On croit souvent que, pour Renan, l’avenir appartiendrait à la seule science ; la religion n’en aurait, au contraire, à peu près aucun. Mais même un lecteur simplement superficiel ne tarde cependant pas à se rendre compte que sa position est bien différente. La préface du Prêtre de Nemi (un drame philosophique qu’il a publié en 1885) commence de la façon suivante : « J’ai voulu, dans cet ouvrage, développer une pensée analogue à celle du messianisme hébreu, c’est-à-dire la foi au triomphe définitif du progrès religieux et moral, nonobstant les victoires répétées de la sottise et du mal. J’ai essayé de montrer la bonne cause gagnant du terrain malgré les amertumes, les disgrâces, les défaillances même de ses apôtres et de ses martyrs. » Ce n’est pas du progrès scientifique, mais du progrès religieux et moral qu’il est question ici. Contrairement à ce que l’on croit souvent, il n’y a pas pour Renan que la science qui soit capable de progresser, la religion l’est aussi. C’est lui-même qui parle à ce propos de « religion progressive » ; et ce dont il rêve n’est sûrement pas de voir la religion disparaître une fois pour toutes, mais plutôt de la voir se transformer graduellement pour prendre, au moins chez les gens qui sont suffisamment éclairés pour être capables d’accepter cette évolution, une forme plus épurée, plus intériorisée et plus universelle.
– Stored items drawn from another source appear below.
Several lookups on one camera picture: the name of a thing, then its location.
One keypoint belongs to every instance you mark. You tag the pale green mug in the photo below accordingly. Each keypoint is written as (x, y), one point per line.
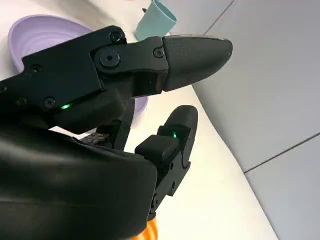
(155, 23)

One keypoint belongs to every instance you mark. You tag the grey partition panel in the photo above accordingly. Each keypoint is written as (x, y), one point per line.
(265, 82)

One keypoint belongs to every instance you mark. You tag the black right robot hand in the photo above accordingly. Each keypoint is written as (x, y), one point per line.
(75, 155)

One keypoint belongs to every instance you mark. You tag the lilac plate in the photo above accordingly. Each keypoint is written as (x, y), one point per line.
(40, 32)

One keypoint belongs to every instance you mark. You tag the orange white toy bread roll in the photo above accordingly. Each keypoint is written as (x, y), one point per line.
(151, 230)
De Dieu, Renan dit qu’il peut être considéré sous deux aspects : (1) celui de l’existence totale en train de se faire et qui sera complète lorsque le monde sera gouverné entièrement par un seul pouvoir, à savoir celui de la science et de l’esprit ; (2) celui de l’absolu. Il est donc tout à fait logique, de sa part d’identifier pour finir, à peu de chose près, la croyance en Dieu et la dévotion envers lui avec le culte du seul objet auxquelles elles peuvent, selon lui, légitimement se rapporter, à savoir l’idéal lui-même. De ce point de vue, la démocratie, à laquelle il reproche ce que l’on pourrait appeler son caractère « matérialiste » et son incapacité de reconnaître la primauté du spirituel et de l’idéal, et la nécessité pour la société de consacrer à la recherche de celui-ci une partie essentielle de ses ressources et de ses forces, peut être considérée comme irréligieuse.